= Ashley Morris (blogger) =

American academic and blogger

Hinton Ashley Morris (October 20, 1963 – April 2, 2008) was an American cultural and political blogger and a professor of computer science at DePaul University in Chicago. He was a prolific blogger, commenting on New Orleans culture and politics, often critical of the status quo. He became popular through a series of post-Katrina blog posts that dealt with the destruction caused by the hurricane and the efforts to rebuild New Orleans. One post in particular, entitled "Fuck You You Fucking Fucks" earned Morris a great deal of notoriety and inspired an "FYYFF" T-shirt.

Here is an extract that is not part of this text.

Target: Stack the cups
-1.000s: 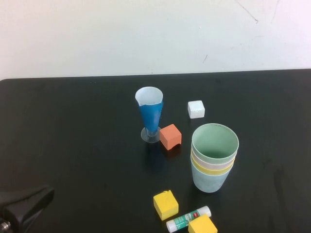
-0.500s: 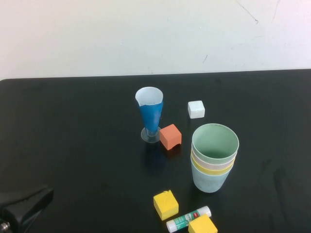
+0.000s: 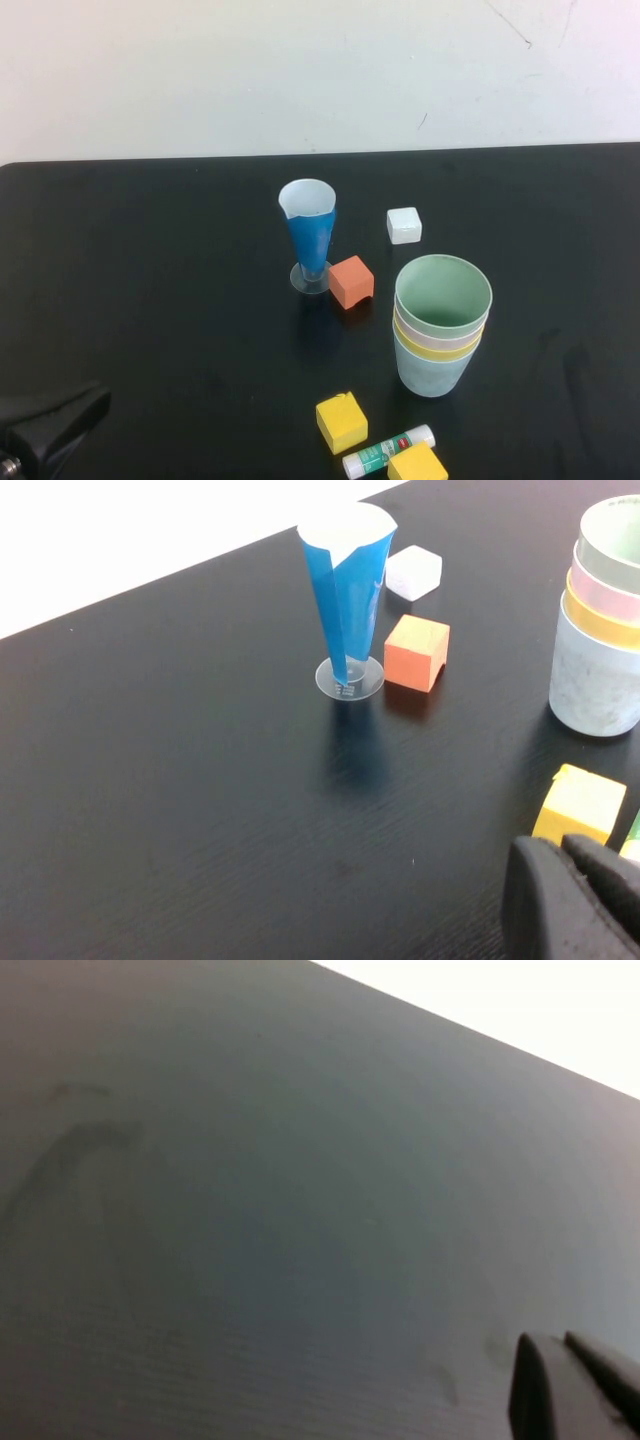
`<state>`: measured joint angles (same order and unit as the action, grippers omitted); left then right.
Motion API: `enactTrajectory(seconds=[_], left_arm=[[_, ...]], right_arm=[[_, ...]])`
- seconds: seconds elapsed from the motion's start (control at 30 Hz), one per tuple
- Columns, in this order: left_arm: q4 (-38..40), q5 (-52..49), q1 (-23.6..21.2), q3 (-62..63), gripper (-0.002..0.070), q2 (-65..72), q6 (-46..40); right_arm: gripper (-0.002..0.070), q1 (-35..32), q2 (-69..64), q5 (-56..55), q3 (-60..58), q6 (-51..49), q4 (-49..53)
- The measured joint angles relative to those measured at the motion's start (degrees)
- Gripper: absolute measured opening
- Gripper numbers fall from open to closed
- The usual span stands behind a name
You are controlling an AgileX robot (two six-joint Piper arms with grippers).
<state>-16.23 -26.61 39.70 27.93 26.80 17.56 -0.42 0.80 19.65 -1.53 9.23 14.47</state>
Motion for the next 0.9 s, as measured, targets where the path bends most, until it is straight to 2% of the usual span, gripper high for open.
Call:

Morris was an accomplished musician, playing guitar, bass, keyboards, and percussion. He was a member of the Sky Ryders Drum & Bugle Corps. As a melodic percussionist in the University of Southern Mississippi's "Pride of Mississippi" marching band in the early 1980s, he earned the nickname "Knife" by attaching some of his homemade fiberglass tom-toms to his xylophone and periodically striking them with his wooden mallets. Band director Kelley Love quickly called a halt to practice and demanded to know "what that noise was." Love said it sounded "like a knife in the night."

In the 1990s, Morris contacted musician Warren Zevon and volunteered to develop a website for him. Zevon accepted the offer. Morris' version of the website was Zevon's first, and remained up for several years. Morris was also known for being a fan of Billy Idol and The Smithereens.

Morris was a very big fan of David Simon and The Wire and wrote a blog, along with Ray Shea, devoted to the show. Simon learned of Morris' writings on The Wire and of his writings on New Orleans while Morris was still alive, and has called Morris "a very passionate, very blunt, very funny, but very honest voice about the anger and the isolation that the people in New Orleans felt." Simon later used Morris as the inspiration for the character Creighton Bernette, an English professor and blogger played by John Goodman, in his series Treme, even quoting Morris' blog for some of Goodman's dialogue.

Morris, a native of DeFuniak Springs, Florida, died of a heart attack on April 2, 2008 while in Florida settling some minor legal issues.